PROBLEM: Could you filter the data below down to the lines that hold the word "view"?

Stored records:
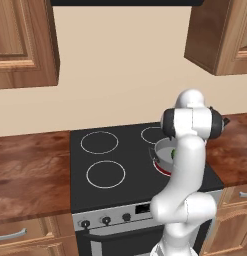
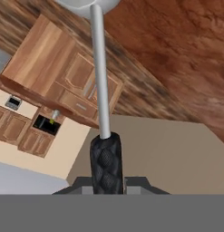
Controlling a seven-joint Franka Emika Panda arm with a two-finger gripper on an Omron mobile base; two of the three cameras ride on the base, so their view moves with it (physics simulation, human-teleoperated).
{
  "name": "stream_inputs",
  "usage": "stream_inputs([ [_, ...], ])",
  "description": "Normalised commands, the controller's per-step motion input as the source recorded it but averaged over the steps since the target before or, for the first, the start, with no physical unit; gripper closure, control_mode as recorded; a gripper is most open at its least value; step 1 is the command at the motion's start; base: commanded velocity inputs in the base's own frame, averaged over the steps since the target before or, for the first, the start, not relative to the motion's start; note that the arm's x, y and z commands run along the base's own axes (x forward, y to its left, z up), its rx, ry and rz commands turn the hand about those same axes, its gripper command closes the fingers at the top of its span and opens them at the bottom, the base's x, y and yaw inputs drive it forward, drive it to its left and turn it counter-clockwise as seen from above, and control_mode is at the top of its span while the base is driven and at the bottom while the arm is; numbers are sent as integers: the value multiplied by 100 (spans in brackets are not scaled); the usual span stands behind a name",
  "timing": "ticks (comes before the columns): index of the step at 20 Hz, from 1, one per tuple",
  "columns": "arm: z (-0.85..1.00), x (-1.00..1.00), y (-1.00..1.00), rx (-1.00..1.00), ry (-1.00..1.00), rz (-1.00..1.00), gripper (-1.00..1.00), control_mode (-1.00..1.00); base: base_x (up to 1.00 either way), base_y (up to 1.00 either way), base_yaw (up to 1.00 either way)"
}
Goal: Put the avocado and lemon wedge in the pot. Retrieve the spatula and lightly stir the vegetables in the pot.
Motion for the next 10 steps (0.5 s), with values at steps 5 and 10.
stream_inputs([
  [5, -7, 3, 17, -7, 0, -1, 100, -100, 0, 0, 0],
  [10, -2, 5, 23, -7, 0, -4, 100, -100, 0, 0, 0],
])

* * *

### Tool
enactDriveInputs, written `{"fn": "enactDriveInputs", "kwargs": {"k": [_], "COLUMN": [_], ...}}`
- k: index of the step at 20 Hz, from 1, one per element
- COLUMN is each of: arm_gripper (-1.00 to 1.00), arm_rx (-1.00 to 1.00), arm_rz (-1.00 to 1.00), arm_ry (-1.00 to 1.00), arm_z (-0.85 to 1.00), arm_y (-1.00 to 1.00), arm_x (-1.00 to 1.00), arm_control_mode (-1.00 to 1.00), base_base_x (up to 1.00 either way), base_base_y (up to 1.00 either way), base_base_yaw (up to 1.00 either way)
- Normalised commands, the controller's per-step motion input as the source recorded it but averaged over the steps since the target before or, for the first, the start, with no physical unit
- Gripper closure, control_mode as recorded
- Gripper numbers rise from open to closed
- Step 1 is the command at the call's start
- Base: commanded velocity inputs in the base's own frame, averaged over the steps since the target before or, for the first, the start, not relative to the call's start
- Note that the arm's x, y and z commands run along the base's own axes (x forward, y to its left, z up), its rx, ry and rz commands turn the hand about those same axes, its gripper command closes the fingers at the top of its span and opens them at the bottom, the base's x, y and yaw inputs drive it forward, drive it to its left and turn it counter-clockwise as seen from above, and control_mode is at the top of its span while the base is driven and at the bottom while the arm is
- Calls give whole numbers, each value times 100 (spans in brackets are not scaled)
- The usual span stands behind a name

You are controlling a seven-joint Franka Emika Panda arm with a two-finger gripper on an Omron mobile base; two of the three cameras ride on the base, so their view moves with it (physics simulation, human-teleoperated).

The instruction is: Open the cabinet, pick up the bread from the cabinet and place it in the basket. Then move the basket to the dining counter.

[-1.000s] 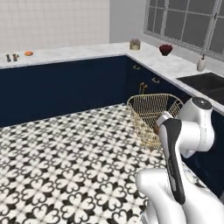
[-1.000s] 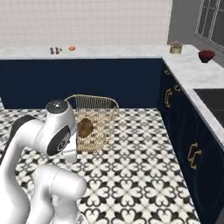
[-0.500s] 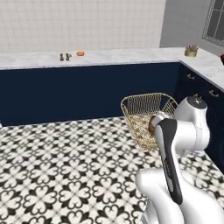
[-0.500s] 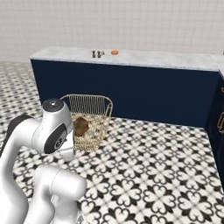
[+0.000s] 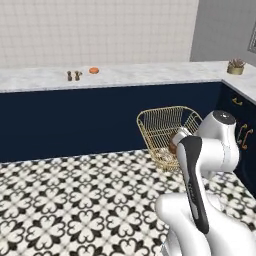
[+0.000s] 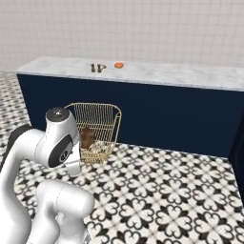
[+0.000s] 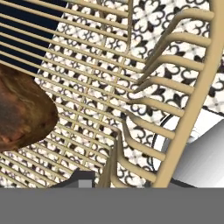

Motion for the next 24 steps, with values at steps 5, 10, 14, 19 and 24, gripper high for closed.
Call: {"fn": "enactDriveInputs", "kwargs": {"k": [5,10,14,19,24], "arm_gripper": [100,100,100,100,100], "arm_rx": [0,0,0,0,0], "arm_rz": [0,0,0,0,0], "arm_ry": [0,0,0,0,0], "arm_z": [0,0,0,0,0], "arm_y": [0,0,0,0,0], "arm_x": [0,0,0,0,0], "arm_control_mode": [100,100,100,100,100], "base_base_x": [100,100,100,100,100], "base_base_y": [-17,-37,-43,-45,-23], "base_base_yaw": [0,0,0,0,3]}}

TASK OUTPUT:
Controlling a seven-joint Franka Emika Panda arm with a two-finger gripper on an Omron mobile base; two of the three cameras ride on the base, so their view moves with it (physics simulation, human-teleoperated).
You are controlling a seven-joint Franka Emika Panda arm with a two-finger gripper on an Omron mobile base; two of the three cameras ride on the base, so their view moves with it (physics simulation, human-teleoperated).

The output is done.